With the latest issue, #95, Swedish anthology Galago has reverted to its previous, large format. Although I was introduced to the magazine in the paperback incarnation, the return to form appears to me as a celebration of the many gifted artists appearing inside.
And outside: The gorgeous cover by Sara Granér (whose work is more oppressively haunting than actually pretty) as well as the straightforward little six-panel gag by Johan Jergnér Ekervik on the back cover, opposites in expression and tone, serve as bookends delineating the editorial width of the book.
Highlights in this issue:
A sarcastically environmental fable by Ruben Vargas Dahlstrand in Richard Sala mode.
Liv Strömquist explaining how children are really Right Wing Christians.
Rikke Bakman reminiscing on a school visit to a pig farm (followed by a healthy serving of sausage)
More Granér, and I could go on about her qualities so long I’d better save it for a separate post.
Marcus Nyblom does one fullpage, wordless illustration in his characteristic, garish flat colours that make me want to go out and buy Poska pens RIGHT NOW!
And Lars Sjunnesson returns with a somehow mellowed version of his anarchic staple character Åke Jävel, which is always cause for celebration.
And Henrik Bromander shines with a gut-wrenching, slice-of-life story of the downtrodden and lost.
Oh yeah, and there’s some Jeffrey Brown material, too, but for some reason his recreation of a Marvel Comics cover speaks more to me than the story of how Cat Power “saved his life”.

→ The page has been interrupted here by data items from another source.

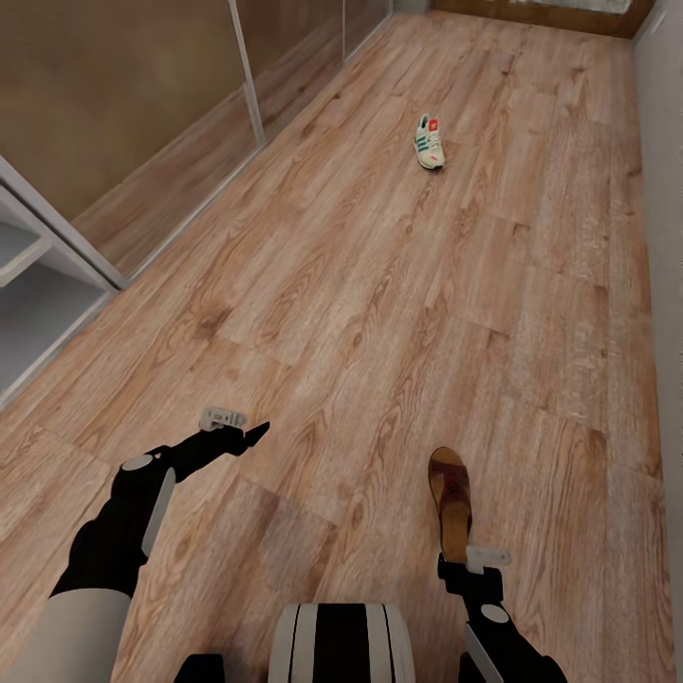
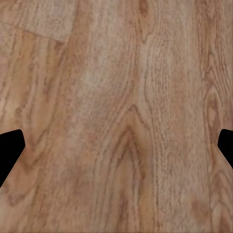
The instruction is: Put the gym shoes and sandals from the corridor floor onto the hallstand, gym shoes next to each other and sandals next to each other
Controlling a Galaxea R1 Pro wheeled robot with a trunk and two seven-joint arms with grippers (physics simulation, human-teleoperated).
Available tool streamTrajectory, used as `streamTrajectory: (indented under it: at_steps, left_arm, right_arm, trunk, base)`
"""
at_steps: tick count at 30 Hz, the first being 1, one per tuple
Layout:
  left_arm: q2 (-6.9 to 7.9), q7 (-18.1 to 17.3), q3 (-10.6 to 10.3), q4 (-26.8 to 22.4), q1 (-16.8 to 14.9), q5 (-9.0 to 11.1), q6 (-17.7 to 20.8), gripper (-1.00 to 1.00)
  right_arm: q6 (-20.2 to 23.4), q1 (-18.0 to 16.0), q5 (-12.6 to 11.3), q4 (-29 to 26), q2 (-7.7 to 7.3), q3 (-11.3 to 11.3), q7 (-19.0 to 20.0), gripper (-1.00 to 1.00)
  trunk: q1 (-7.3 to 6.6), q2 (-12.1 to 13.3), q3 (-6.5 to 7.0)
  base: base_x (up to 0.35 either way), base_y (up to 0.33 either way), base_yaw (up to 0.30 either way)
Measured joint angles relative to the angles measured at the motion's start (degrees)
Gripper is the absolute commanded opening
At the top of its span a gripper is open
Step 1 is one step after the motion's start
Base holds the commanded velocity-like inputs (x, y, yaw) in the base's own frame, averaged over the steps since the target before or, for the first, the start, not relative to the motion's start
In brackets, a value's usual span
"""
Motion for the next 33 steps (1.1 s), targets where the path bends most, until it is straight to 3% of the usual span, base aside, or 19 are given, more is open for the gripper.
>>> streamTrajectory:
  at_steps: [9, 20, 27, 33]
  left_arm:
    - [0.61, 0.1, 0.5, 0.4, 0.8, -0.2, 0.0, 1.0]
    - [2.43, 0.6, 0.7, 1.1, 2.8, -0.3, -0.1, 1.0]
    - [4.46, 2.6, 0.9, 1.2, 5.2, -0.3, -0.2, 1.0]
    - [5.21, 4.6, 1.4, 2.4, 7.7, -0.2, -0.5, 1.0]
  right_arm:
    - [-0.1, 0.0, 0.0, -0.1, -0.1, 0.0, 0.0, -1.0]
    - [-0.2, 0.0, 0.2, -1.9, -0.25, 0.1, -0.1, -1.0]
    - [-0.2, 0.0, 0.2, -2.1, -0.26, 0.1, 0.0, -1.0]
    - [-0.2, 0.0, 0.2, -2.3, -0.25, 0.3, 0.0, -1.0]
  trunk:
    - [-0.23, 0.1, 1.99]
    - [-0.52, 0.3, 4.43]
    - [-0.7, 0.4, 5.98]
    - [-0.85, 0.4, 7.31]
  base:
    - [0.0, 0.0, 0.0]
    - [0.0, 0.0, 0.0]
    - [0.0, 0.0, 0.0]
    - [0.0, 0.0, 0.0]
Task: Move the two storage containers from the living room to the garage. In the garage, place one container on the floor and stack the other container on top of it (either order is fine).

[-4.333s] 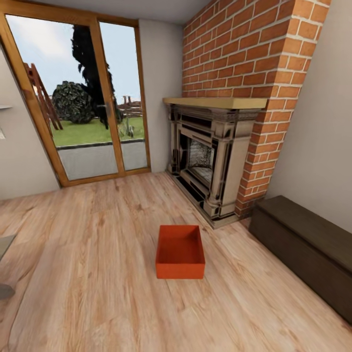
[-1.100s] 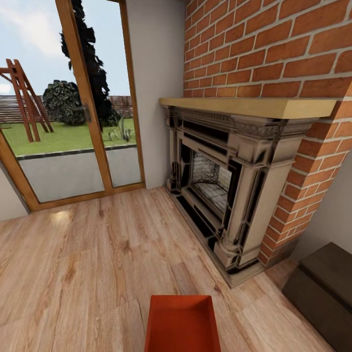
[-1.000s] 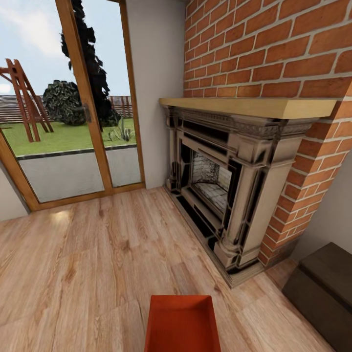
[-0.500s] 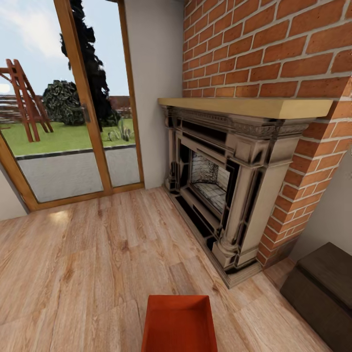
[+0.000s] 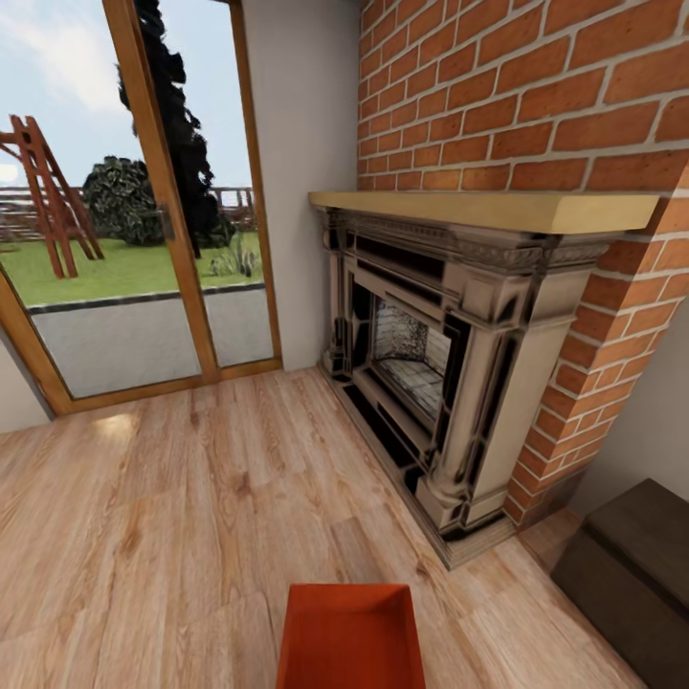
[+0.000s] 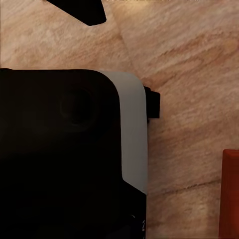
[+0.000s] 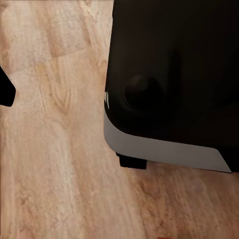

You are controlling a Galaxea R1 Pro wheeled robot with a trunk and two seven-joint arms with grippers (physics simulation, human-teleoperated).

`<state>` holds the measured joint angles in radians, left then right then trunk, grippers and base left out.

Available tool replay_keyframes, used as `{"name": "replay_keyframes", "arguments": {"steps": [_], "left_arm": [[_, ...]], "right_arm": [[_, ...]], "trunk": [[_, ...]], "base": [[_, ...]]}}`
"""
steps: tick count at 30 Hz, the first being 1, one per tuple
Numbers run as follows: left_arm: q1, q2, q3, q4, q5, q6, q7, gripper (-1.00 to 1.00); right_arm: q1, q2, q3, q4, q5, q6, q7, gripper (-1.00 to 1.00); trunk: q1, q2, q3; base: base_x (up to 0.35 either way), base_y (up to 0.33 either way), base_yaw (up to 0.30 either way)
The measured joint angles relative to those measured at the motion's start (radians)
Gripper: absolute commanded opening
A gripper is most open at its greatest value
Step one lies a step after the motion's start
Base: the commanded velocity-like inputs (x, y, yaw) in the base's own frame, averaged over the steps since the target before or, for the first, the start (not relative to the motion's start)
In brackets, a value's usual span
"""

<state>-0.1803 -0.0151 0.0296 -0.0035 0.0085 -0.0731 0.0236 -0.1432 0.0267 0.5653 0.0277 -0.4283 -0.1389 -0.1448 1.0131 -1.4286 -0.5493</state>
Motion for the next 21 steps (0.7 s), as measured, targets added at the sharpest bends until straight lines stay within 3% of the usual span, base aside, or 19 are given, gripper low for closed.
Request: {"name": "replay_keyframes", "arguments": {"steps": [5,21], "left_arm": [[0.0,0.0,0.0,0.001,0.0,0.0,0.0,1.0],[0.0,0.001,0.0,0.0,0.001,0.0,0.0,1.0]], "right_arm": [[0.0,0.0,0.0,0.0,0.0,0.0,0.0,1.0],[0.0,-0.002,0.0,0.0,0.001,0.0,0.0,1.0]], "trunk": [[0.0,0.0,0.0],[0.0,0.0,0.0]], "base": [[0.224,0.0,0.0],[0.007,0.0,0.0]]}}
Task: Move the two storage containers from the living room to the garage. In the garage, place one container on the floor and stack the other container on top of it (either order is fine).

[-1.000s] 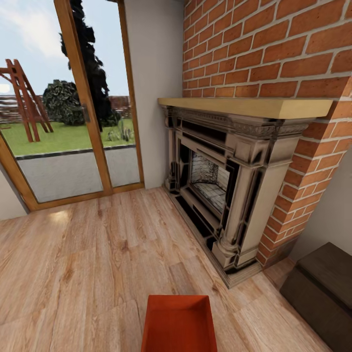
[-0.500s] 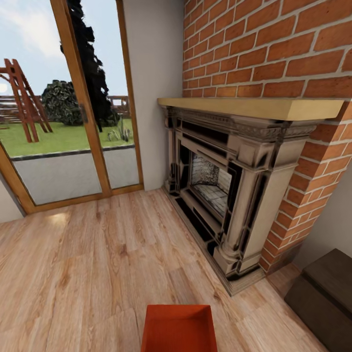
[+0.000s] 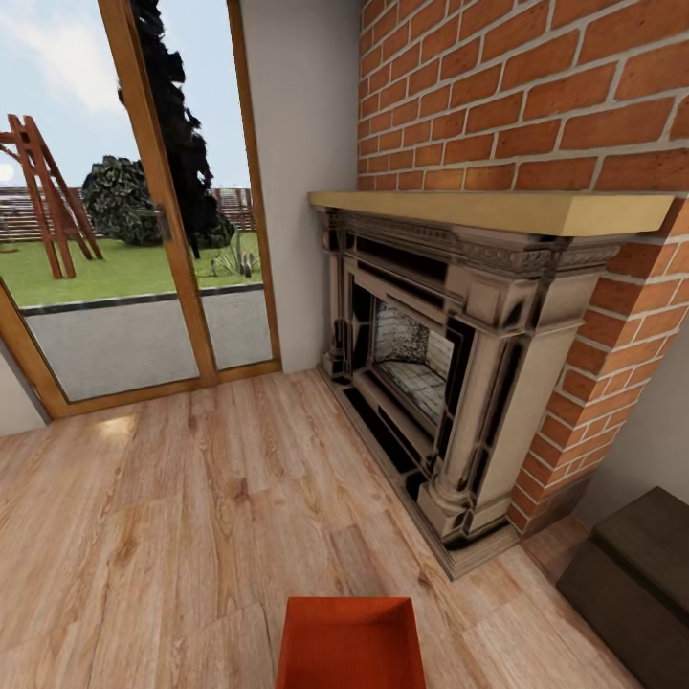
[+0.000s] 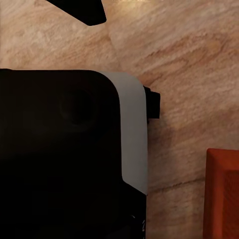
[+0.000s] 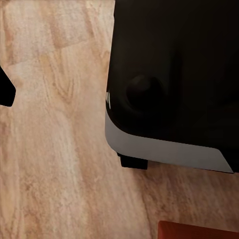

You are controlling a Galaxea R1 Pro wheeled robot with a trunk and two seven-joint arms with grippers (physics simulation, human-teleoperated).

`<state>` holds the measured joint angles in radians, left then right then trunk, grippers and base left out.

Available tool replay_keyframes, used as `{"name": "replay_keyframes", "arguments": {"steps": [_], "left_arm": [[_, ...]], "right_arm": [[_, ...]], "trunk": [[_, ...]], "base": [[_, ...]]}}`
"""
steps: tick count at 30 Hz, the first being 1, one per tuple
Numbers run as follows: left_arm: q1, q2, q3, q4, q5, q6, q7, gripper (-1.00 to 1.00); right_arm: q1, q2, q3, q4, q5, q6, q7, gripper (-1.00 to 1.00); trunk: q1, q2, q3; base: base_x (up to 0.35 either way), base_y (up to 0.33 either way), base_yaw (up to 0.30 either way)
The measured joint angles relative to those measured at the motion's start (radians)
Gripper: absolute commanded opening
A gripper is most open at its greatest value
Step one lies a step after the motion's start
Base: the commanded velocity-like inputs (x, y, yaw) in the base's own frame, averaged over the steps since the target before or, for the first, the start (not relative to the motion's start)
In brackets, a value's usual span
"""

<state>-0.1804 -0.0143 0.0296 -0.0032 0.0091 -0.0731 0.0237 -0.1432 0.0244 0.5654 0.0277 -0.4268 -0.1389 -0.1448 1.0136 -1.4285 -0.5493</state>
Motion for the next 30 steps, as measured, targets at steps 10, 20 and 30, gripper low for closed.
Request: {"name": "replay_keyframes", "arguments": {"steps": [10,20,30], "left_arm": [[0.034,0.021,0.009,0.003,0.013,-0.014,0.008,1.0],[0.041,0.01,0.009,-0.002,0.01,-0.009,0.007,1.0],[0.041,-0.001,0.007,-0.046,0.006,0.012,0.002,1.0]], "right_arm": [[0.034,0.004,-0.003,0.003,-0.004,-0.009,0.011,1.0],[0.051,0.001,0.0,-0.002,0.0,-0.008,0.003,1.0],[0.031,-0.013,0.006,-0.046,0.002,0.021,-0.02,1.0]], "trunk": [[0.0,0.0,0.0],[0.0,0.0,0.0],[0.0,0.0,0.0]], "base": [[0.0,0.0,0.0],[0.0,0.0,0.0],[0.0,0.0,0.0]]}}
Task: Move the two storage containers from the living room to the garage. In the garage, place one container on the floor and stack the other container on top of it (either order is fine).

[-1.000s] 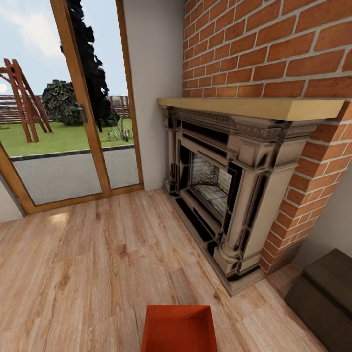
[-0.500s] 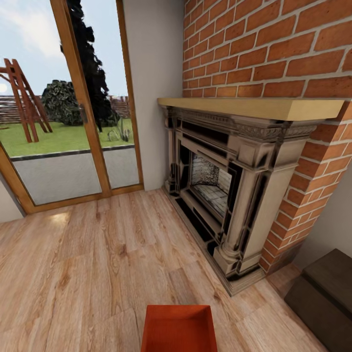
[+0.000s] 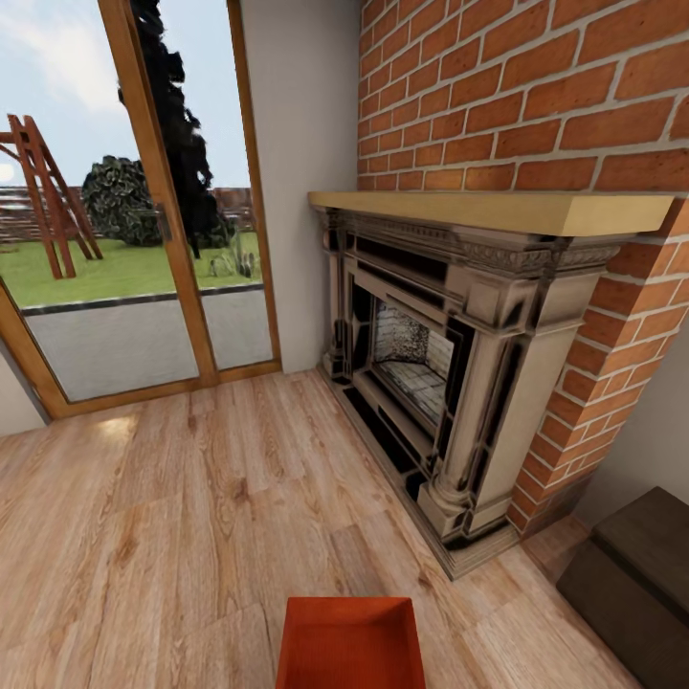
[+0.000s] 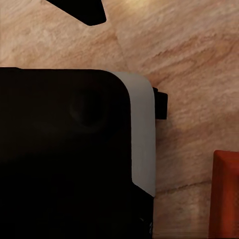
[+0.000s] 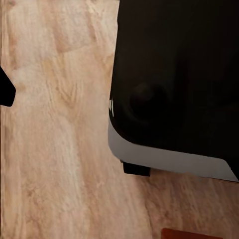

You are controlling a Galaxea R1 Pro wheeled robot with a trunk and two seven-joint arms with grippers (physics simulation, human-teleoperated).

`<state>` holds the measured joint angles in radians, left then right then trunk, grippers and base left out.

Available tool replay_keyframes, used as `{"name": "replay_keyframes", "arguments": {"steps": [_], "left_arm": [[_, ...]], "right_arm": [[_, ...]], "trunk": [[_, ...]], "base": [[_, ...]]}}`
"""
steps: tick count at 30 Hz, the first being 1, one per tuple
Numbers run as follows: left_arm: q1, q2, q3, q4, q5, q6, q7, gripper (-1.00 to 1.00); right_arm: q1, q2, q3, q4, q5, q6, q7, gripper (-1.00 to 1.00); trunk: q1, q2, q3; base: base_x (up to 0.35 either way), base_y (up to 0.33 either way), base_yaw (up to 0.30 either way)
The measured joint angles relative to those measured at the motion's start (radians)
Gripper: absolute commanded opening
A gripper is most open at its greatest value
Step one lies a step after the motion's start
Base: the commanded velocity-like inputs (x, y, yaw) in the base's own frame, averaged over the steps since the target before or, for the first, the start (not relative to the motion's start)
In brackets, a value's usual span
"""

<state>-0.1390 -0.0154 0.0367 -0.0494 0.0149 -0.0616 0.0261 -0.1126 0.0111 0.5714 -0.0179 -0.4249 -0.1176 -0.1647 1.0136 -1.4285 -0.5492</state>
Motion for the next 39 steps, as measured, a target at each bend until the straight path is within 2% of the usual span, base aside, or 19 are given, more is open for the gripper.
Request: {"name": "replay_keyframes", "arguments": {"steps": [7,8,9,10,11,13,15,18,21,25,32,39], "left_arm": [[-0.007,-0.006,-0.003,-0.039,-0.003,0.038,-0.005,1.0],[-0.018,-0.006,-0.003,-0.126,-0.003,0.294,-0.005,1.0],[-0.039,-0.008,-0.003,-0.247,-0.004,0.323,-0.005,1.0],[-0.053,-0.009,-0.003,-0.444,-0.005,0.327,-0.005,1.0],[-0.096,-0.011,-0.004,-0.486,-0.005,0.333,-0.004,1.0],[-0.126,-0.016,-0.003,-0.457,-0.007,0.335,-0.005,1.0],[-0.194,-0.029,-0.004,-0.395,-0.01,0.332,-0.005,1.0],[-0.271,-0.043,-0.004,-0.331,-0.012,0.328,-0.005,1.0],[-0.312,-0.047,-0.005,-0.305,-0.014,0.325,-0.005,1.0],[-0.329,-0.049,-0.005,-0.295,-0.015,0.315,-0.005,1.0],[-0.333,-0.051,-0.007,-0.29,-0.014,0.285,-0.006,1.0],[-0.333,-0.078,-0.008,-0.267,-0.017,0.246,-0.005,1.0]], "right_arm": [[-0.04,-0.001,-0.003,-0.04,-0.011,0.04,-0.039,1.0],[-0.08,-0.003,-0.007,-0.12,-0.028,0.21,-0.113,1.0],[-0.176,-0.007,-0.007,-0.251,-0.04,0.222,-0.116,1.0],[-0.239,-0.009,-0.003,-0.355,-0.046,0.224,-0.116,1.0],[-0.253,-0.017,-0.002,-0.326,-0.064,0.224,-0.118,1.0],[-0.25,-0.032,-0.004,-0.313,-0.089,0.223,-0.119,1.0],[-0.278,-0.044,-0.004,-0.313,-0.109,0.217,-0.119,1.0],[-0.297,-0.049,-0.004,-0.31,-0.12,0.185,-0.119,1.0],[-0.31,-0.05,-0.003,-0.309,-0.122,0.155,-0.12,1.0],[-0.333,-0.047,-0.002,-0.282,-0.122,0.128,-0.121,1.0],[-0.339,-0.038,-0.002,-0.262,-0.12,0.11,-0.12,1.0],[-0.34,-0.037,-0.002,-0.26,-0.119,0.105,-0.116,1.0]], "trunk": [[0.0,0.0,0.0],[0.0,0.0,0.0],[0.0,0.0,0.0],[0.0,0.0,0.0],[0.0,0.0,0.0],[0.0,0.0,0.0],[0.0,0.0,0.0],[0.0,0.0,0.0],[0.0,0.0,0.0],[0.0,0.0,0.0],[0.0,0.0,0.0],[0.0,0.0,0.0]], "base": [[0.0,0.0,0.0],[0.0,0.0,0.0],[0.0,0.0,0.0],[0.0,0.0,0.0],[0.0,0.0,0.0],[0.0,0.0,0.0],[0.0,0.0,0.0],[0.0,0.0,0.0],[0.0,0.0,0.0],[0.0,0.0,0.0],[0.0,0.0,0.0],[0.0,0.0,0.0]]}}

I’m skipping the text pieces in the first reading, but the great Joakim Pirinen had an essay entitled “Infracolonialism” which sounded bizarre enough to catch my interest.
Turns out it is a contrafactic short story written in appropriated archaic Swedish, describing the conquest of Sweden by an African tribe. Thought-provoking, I’m sure, but I’d personally rather read Pirinen’s comics than his writings. Instead three vignettes in African primitive style will have to sate my appetite for his visuals.
But that is a minor objection to an overall stellar issue of “Sweden’s only radical comic magazine”, a praise that could easily be ascribed to the near-100 issues as a whole!